This is the same as the above but for the echo_file process.

HELLO WORLD

This is the output of our pipeline. Normally we don’t output anything for our pipeline to the command line (outside of debugging) but we saw it because we used .view() on the output of echo_file.

If we want to view the message.txt file we have to do a little digging because it’s not in the directory in which we called NextFlow. NextFlow runs each process in it’s own special directory so that concurrently running processes don’t interfere with each other. We’ll describe this in more detail in the next lesson.

Simple script challenge

For this challenge we will use the simple script from before:

params.message = "hello world"

process make_file {
    output:
        path "message.txt"

    """
    echo "${params.message}" > message.txt
    """
}

process echo_file {
    input:
        path message_file
    output:
        stdout

    """
    cat ${message_file} | tr '[a-z]' '[A-Z]'
    """
}

workflow {
   make_file()
   echo_file(make_file.out).view()
}

Your challenge is to change the echo_file process so that it changes the message to lowercase (instead of uppercase). Then to confirm that it works, change the input message to “THIS SHOULD BE LOWERCASE” using the command line.

Remember to use the etherpad to share your success or ask questions.

Soultion

This is the change to the echo_file process

process echo_file {
    input:
        path message_file
    output:
        stdout

    """
    cat ${message_file} | tr '[A-Z]' '[a-z]'
    """
}

which when run like so:

nextflow run simple_script_challange.nf --message "THIS SHOULD BE LOWERCASE"

will output

N E X T F L O W  ~  version 22.04.5
Launching `simple_script_challange.nf` [wise_davinci] DSL2 - revision: e1bf2b9b55
executor >  local (2)
[40/bbe0be] process > make_file [100%] 1 of 1 ✔
[d1/044ad5] process > echo_file [100%] 1 of 1 ✔
this should be lowercase

All about channels and why we manipulate them?

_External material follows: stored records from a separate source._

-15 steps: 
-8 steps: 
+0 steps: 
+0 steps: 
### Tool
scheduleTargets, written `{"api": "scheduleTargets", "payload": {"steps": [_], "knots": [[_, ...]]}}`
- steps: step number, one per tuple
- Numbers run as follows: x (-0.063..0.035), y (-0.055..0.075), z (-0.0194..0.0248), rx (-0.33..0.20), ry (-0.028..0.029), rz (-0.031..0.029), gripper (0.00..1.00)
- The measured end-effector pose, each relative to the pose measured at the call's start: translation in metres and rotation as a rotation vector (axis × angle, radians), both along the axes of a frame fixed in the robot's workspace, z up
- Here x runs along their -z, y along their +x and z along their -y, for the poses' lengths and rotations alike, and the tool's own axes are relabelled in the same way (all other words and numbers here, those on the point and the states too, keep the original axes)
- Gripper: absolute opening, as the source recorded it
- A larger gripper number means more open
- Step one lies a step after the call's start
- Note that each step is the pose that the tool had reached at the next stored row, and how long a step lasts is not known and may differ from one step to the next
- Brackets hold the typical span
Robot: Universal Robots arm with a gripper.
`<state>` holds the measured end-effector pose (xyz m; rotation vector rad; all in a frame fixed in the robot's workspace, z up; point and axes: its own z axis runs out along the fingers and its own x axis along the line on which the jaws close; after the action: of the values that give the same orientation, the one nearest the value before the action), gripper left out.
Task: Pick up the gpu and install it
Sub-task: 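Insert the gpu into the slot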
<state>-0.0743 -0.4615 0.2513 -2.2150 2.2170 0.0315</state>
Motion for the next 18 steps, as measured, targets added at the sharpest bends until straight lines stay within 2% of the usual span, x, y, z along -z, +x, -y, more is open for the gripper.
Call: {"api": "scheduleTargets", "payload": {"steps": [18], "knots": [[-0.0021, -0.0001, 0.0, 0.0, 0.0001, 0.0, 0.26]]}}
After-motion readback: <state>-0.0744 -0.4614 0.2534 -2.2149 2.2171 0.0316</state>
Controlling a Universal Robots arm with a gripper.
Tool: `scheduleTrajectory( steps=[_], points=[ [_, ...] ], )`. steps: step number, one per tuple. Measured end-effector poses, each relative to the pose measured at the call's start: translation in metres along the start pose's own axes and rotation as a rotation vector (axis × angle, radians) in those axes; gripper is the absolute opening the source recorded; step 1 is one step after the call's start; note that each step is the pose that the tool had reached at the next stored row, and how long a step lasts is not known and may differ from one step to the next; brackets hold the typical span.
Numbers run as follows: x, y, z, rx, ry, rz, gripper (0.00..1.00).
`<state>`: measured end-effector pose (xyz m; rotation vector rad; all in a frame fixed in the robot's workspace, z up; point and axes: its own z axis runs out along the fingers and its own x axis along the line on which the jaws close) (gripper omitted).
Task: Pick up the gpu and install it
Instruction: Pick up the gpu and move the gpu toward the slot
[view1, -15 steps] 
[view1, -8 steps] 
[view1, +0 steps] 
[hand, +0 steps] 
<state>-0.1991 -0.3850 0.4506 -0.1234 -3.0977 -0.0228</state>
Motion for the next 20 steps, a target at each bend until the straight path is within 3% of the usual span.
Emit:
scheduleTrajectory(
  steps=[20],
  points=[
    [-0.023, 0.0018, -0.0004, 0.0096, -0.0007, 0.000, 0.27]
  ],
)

The format of your channels is very important as it dictates how your pipeline will run. Each row of a channel will spawn its own job for each process, so the shape of the channel informs Nextflow how many jobs to launch and what input each job has. Manipulating channels is the most difficult parts of Nextlflow but it allows us create any type of pipeline.

So we have a channel of three files like so:

Channel.fromPath(['example_1.txt', 'example_2.txt', 'example_3.txt']).view()
/data/some/dir/example_1.txt
/data/some/dir/example_2.txt
/data/some/dir/example_3.txt

We have three rows with one file each. So if we input this to a process it would create three jobs. If we instead wanted to create a single job that has access to all three files we can use the collect operator like so:

Channel.fromPath(['example_1.txt', 'example_2.txt', 'example_3.txt']).collect().view()
[/data/some/dir/example1.txt, /data/some/dir/example2.txt, /data/some/dir/example3.txt]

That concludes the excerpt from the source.